Want Safe, Homegrown Food? Then Look to Immigration Reform, Says Tennessee Farm Bureau
Date: May 31, 2017
“The most important industry that we have in this country is agriculture,” says Lee Maddox, of the Tennessee Farm Bureau. “We depend on it every day, and we’ve got to take care of it to make sure it stays that way for future generations.” To do that, however, America must implement immigration reform, he says. American farmers depend on foreign-born labor to produce safe, affordable food. But the government has made it too expensive, cumbersome, and unreliable for many farmers to secure the temporary workforce they need.
“I don’t think Americans want to be reliant on another country to produce our food for us,” says Maddox. “It’s too important to our national security. But without reform, our farmers aren’t going to be able to stay in business. And then we’ll have no choice.”
U.S.-born workers show scant interest in taking field jobs, essentially forcing farmers to rely on foreign-born workers. An exhaustive study out of North Carolina found that in 2011, when the unemployment rate was still relatively high, only 268 U.S.- born workers applied for 6,500 farm jobs, despite heavy advertising of the positions. Employers are required by law to hire every qualified American who applies, and of those 268 U.S. workers, only seven stayed to complete the season. “It’s hard work and it’s timely work,” says Maddox. “And when you need that workforce there to harvest or help plant a crop, it’s critical that they are ready and able to get to work. You can’t just let it rot in the field.” But apart from some college kids working part time, Tennessee farms haven’t received much interest in agriculture jobs from domestic workers. “The only thing that’s been successful to this point is a migrant labor workforce,” says Maddox.
Yet legally hiring migrant labor is neither cheap nor easy. The H-2A visa, the only program for migrant agricultural laborers, requires that farmers file detailed paperwork months in advance of the work date, specifying each task and exactly how many workers are needed. Farmers must then pay application fees, visa fees, round-trip transportation costs, and provide housing for the season, a total estimated to average $2,500 per H-2A worker. In addition, the federal government sets the minimum allowable H-2A wage, which in Tennessee was put at $10.92 in 2017, 50 percent above the state’s minimum wage.
I don’t think Americans want to be reliant on another country to produce our food for us.
“It’s too much for both sides,” Maddox says. “You have to submit how many workers you need and when you need them to the Department of Labor 180 days in advance. Farmers would like to have that timetable adjusted because it’s hard to predict based on weather conditions when you would need the workers.”
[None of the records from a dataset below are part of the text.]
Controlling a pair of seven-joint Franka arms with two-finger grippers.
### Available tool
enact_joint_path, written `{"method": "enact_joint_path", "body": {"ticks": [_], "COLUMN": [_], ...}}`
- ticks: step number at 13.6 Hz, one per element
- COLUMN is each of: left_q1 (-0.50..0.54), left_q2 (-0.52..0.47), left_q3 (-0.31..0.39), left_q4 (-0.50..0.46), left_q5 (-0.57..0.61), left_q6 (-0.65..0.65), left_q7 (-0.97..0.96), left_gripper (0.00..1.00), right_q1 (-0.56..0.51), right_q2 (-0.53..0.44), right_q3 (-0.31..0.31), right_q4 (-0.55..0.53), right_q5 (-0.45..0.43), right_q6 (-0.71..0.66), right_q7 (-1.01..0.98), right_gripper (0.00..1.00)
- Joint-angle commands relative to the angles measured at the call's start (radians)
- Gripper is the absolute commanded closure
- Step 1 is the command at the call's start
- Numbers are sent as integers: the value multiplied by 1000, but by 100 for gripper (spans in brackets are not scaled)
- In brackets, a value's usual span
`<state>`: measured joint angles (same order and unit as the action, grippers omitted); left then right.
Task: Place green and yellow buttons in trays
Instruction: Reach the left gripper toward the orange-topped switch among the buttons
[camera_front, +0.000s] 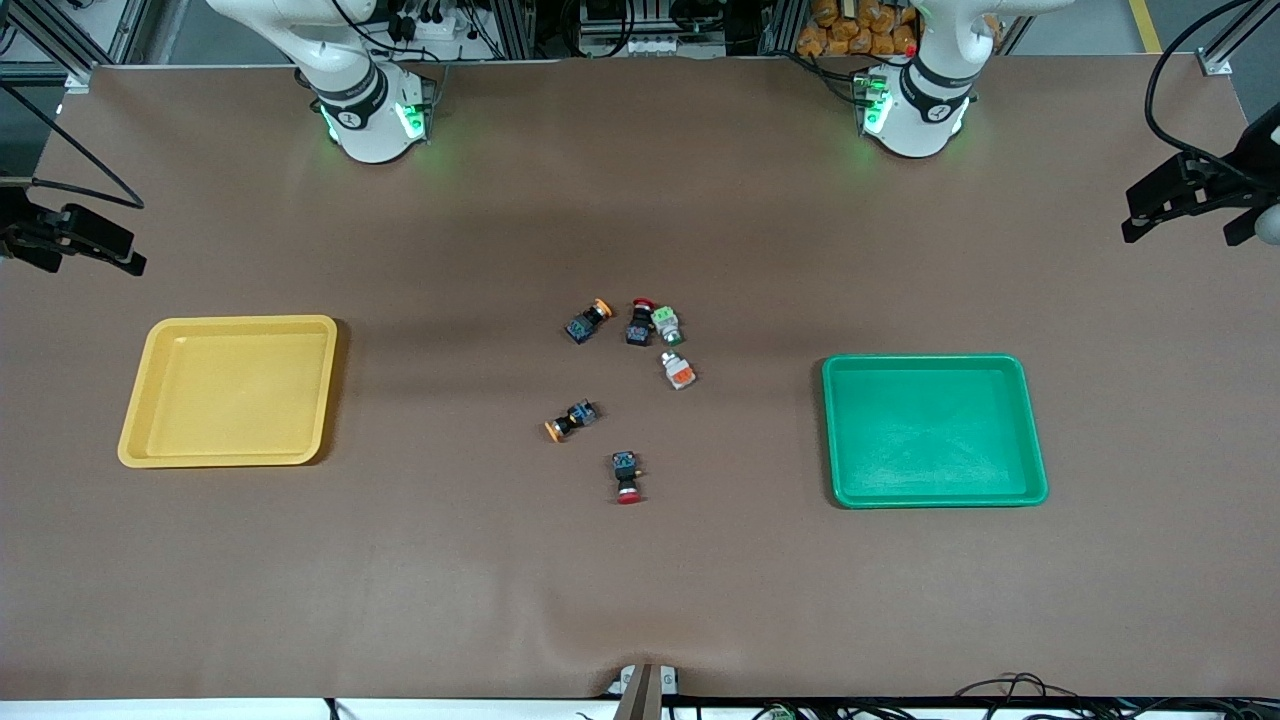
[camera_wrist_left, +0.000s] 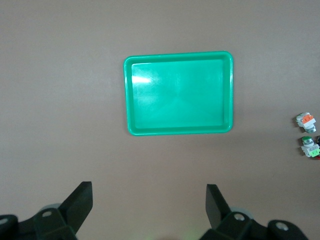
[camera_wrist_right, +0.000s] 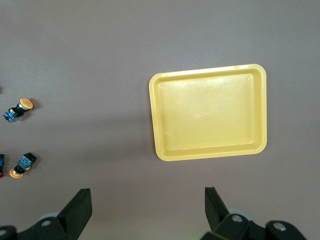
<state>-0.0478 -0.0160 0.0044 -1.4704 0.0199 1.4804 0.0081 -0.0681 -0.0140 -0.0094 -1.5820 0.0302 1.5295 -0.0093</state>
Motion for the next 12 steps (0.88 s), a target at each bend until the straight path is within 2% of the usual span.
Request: {"method": "enact_joint_path", "body": {"ticks": [1, 7, 10, 12], "left_q1": [3, -7, -36, -49], "left_q2": [-6, 74, 114, 134], "left_q3": [0, -10, -72, -127], "left_q4": [-5, -21, -62, -111], "left_q5": [12, 12, 11, 11], "left_q6": [-21, -40, -29, 44], "left_q7": [18, 7, -74, -157], "left_gripper": [0, 0, 0, 0], "right_q1": [-4, 16, 25, 24], "right_q2": [-3, -4, -6, -6], "right_q3": [8, 13, 11, 11], "right_q4": [5, 30, 30, 28], "right_q5": [14, -24, -32, -29], "right_q6": [0, 43, 44, 40], "right_q7": [-9, -12, -11, -11], "right_gripper": [0, 0, 0, 0]}}
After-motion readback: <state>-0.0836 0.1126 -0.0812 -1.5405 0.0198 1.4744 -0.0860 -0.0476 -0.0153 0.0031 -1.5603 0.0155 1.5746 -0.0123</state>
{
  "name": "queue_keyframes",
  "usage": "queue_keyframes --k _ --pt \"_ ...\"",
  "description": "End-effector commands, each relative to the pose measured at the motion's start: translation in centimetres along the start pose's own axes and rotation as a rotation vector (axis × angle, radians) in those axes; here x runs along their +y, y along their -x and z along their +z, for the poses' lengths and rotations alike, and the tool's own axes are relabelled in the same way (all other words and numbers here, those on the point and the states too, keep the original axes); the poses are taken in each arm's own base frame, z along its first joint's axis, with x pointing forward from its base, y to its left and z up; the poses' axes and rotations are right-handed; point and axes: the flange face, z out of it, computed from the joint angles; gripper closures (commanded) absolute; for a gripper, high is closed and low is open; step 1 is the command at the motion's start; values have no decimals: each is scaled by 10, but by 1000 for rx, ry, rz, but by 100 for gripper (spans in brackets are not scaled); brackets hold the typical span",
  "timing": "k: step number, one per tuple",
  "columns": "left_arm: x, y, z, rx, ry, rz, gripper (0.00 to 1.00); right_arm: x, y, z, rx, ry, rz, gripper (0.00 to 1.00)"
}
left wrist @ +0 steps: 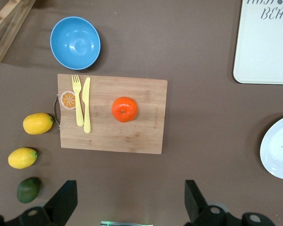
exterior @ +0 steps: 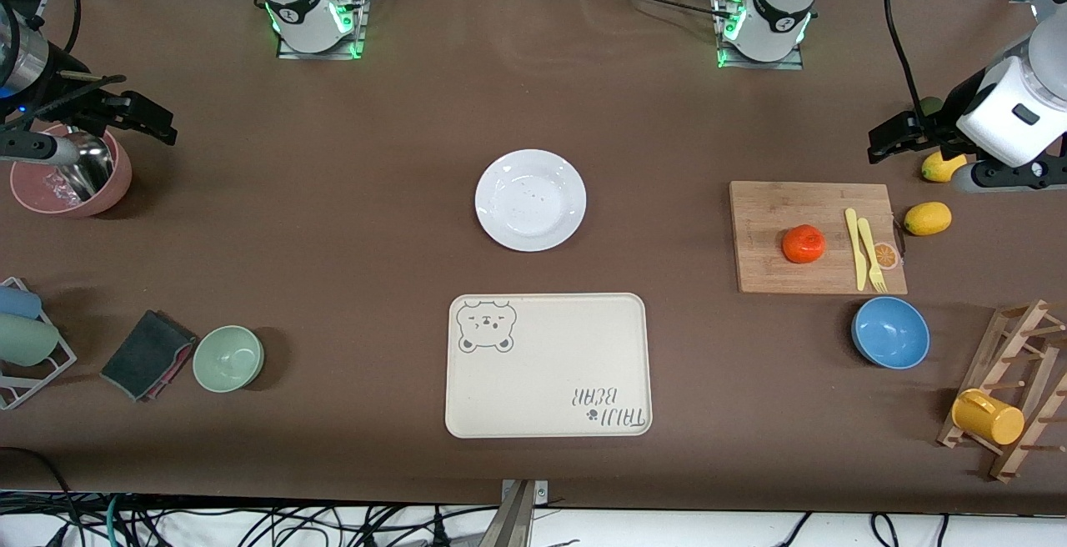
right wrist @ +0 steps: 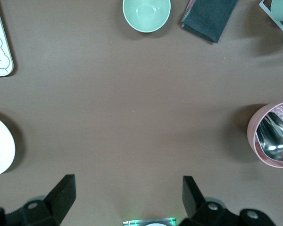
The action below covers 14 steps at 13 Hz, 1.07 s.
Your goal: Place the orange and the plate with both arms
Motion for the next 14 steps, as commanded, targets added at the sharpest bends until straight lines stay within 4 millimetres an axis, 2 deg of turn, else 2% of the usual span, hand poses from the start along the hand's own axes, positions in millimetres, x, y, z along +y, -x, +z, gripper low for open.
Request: queue_keyframes --k 1,5,9,12,14 --pt "3 2 -7 -1 16 4 0 0 4 -4 -1 -11 12 0" --pt "24 5 -8 4 9 43 0 0 4 -4 -2 -10 10 0" --pt "18 11 -14 32 19 34 0 1 4 -4 -1 -9 12 0" --pt "10 2 39 -26 -15 29 0 1 4 -4 -2 -11 12 0" --pt "1 -3 55 -37 -12 19 0 1 4 -4 -4 -10 12 0"
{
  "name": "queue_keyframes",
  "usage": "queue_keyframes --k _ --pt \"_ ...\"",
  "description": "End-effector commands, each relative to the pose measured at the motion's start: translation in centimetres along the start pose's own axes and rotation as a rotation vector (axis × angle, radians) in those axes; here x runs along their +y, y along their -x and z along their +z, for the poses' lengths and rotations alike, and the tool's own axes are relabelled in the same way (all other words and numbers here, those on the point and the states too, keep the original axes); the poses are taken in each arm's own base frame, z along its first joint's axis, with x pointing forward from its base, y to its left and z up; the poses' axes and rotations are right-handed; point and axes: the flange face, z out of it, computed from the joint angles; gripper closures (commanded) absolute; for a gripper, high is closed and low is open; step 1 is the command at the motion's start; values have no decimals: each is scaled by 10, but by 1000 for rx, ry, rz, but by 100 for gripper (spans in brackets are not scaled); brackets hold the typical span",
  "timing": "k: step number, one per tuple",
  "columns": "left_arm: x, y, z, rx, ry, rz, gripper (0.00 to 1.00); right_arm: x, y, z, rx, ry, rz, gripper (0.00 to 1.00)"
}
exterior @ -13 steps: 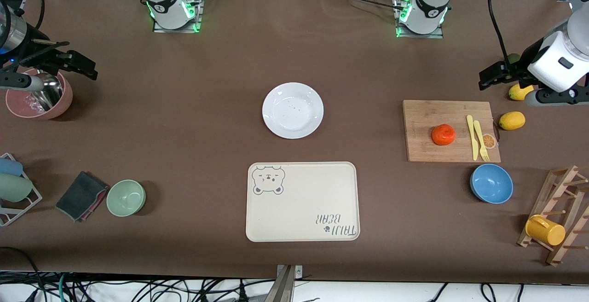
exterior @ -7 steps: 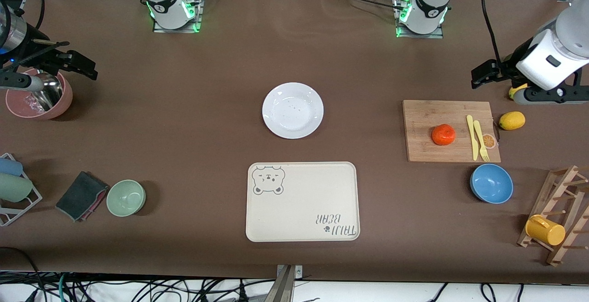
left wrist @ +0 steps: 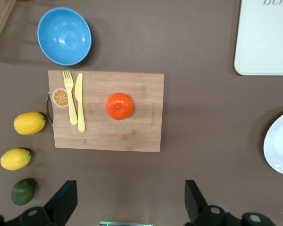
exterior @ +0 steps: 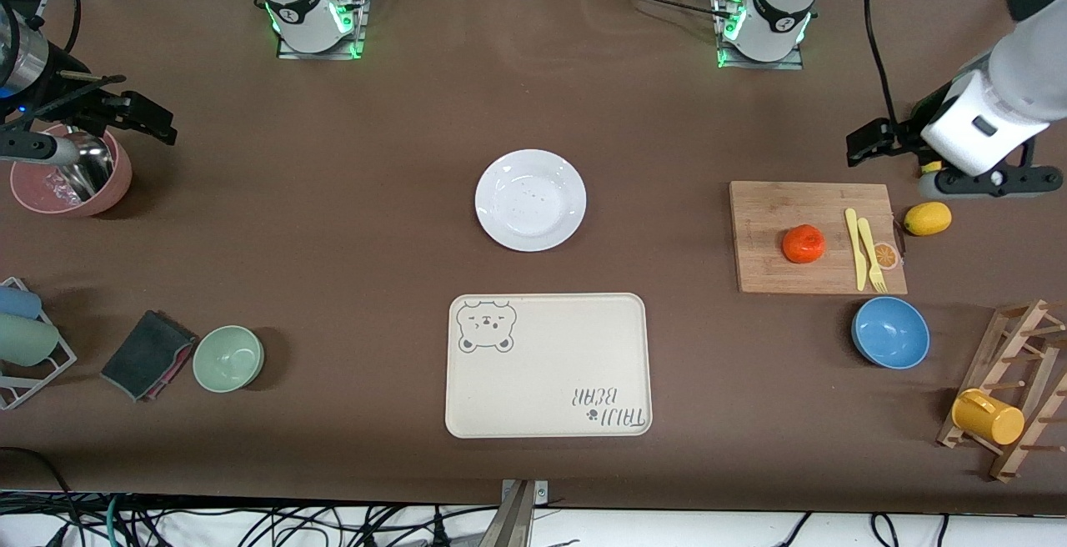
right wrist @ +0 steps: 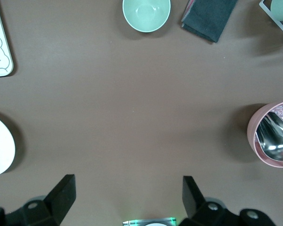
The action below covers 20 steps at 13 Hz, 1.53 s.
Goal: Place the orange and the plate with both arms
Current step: 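Lower the left gripper onto the orange on the cutting board and grasp it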
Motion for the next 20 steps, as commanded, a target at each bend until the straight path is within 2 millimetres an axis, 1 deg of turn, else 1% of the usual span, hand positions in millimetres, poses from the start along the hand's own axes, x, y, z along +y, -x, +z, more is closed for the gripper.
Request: queue_keyframes --k 1,3,4,6,8,9,12,13,14,15,16,18,20 --pt "-8 -1 26 -6 -7 2 0 0 4 -4 -3 -10 11 0" --pt "-11 -11 57 -15 3 10 0 0 4 -4 -3 -10 11 0" --pt "-13 -15 69 -29 5 24 0 0 4 -4 -3 -10 11 0" --pt "-13 -30 97 -61 -1 25 0 0 4 -4 -3 -10 11 0" --pt "-14 -37 119 -64 2 26 0 0 4 -4 -3 -10 11 0" --pt "-14 -39 138 -63 3 26 0 0 5 -5 -3 -10 13 0" --pt "-13 -38 219 -75 6 26 0 0 4 -4 -4 -10 13 0" --pt "-14 -38 242 -56 9 23 0 0 5 -5 -3 -10 13 0" --pt "-17 -36 256 -43 12 19 0 0 5 -5 -3 -10 13 0" --pt "-17 -34 266 -45 12 19 0 0 5 -5 -3 -10 13 0" --pt "-20 -34 271 -48 12 15 0 0 5 -5 -3 -10 11 0" --pt "-38 -36 284 -45 12 -19 0 0 5 -5 -3 -10 11 0" --pt "-44 -41 295 -18 15 -13 0 0 4 -4 -4 -10 13 0"
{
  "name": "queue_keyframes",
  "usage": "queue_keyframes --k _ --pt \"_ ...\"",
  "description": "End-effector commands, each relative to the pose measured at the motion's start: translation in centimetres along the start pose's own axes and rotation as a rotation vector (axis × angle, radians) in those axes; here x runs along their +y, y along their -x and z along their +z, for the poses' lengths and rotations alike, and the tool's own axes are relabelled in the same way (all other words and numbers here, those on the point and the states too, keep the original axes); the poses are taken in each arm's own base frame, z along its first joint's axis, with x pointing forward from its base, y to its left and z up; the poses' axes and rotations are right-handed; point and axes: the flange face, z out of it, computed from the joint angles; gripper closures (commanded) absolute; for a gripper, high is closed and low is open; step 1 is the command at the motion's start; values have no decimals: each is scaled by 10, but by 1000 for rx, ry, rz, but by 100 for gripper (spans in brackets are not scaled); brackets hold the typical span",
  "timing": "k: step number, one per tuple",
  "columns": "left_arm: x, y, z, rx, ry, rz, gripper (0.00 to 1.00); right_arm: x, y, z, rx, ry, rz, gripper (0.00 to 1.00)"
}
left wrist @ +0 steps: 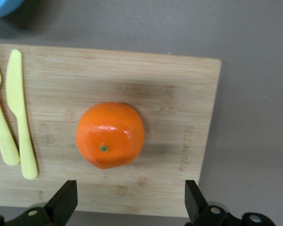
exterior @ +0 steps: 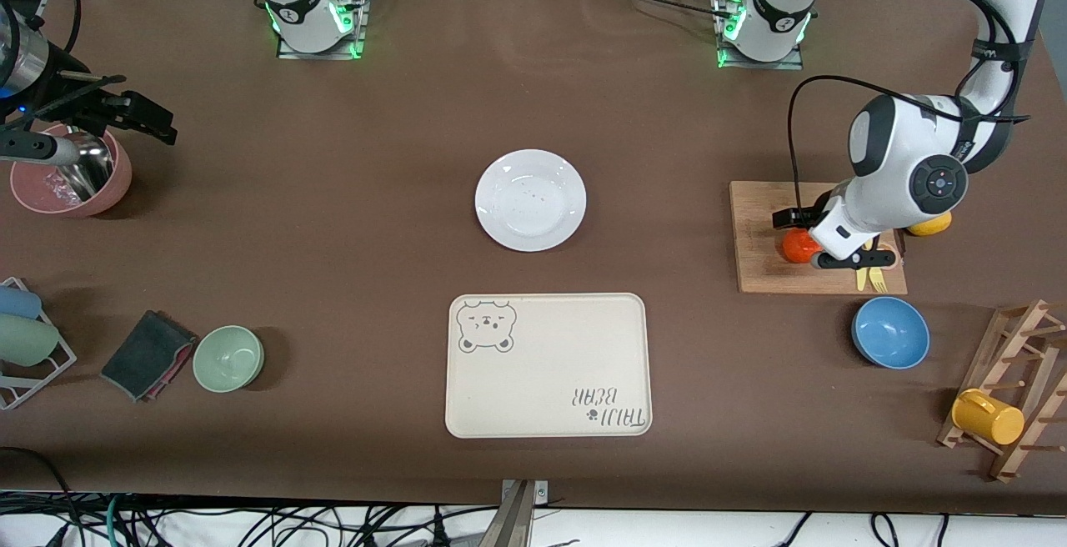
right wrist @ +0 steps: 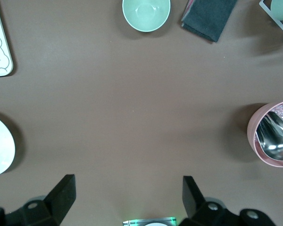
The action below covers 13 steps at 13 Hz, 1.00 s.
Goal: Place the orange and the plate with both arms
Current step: 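Lower the left gripper onto the orange on the cutting board and grasp it, then lift the orange with the left gripper and carry it to the white plate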
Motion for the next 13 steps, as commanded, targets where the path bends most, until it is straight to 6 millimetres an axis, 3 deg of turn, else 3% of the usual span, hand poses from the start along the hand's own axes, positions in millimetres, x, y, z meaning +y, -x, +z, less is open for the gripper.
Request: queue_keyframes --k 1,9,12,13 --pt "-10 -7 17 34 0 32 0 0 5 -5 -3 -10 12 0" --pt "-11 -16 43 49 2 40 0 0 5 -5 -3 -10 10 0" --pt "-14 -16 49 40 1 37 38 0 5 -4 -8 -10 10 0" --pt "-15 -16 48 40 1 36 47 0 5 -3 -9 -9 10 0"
Many farmers say they don’t mind what it costs to hire migrant workers, because in return they receive a highly skilled, reliable workforce for the entire season. But when farmers apply for H-2A visa workers, and bureaucratic blunders delay or impede those workers’ arrival, they are left in costly bind. And, thanks to what Maddox attributes to complicated paperwork and vetting by three different government agencies, such delays are far from unusual. A national survey by the National Council of Agricultural Employers in 2010 found that 72 percent of farmers who used the H-2A visa program that year received their workers late, and that the average delay was 22 days. Those delays translated to $170 million in lost revenue for U.S. farmers.
The Tennessee Farm Bureau would like to see the H-2A process streamlined and made more affordable. “The bottom line is we have to have this workforce to produce these crops,” Maddox says. “If we’re going to continue to enjoy the freedom that we have — enjoying the safe food supply source that we have — then immigration reform has to be addressed and continually updated so that it meets the needs of agriculture’s current and future workforces.”
“It would help everybody if we had a stable work supply that farmers can depend upon for their bottom line,” he adds. “Not just farmers, and not just the migrants who are given economic opportunities they wouldn’t otherwise have access to back home. It’s also going to help American consumers. That’s what’s going to maintain how safely and efficiently we produce their food. And that’s what keeps the prices down.”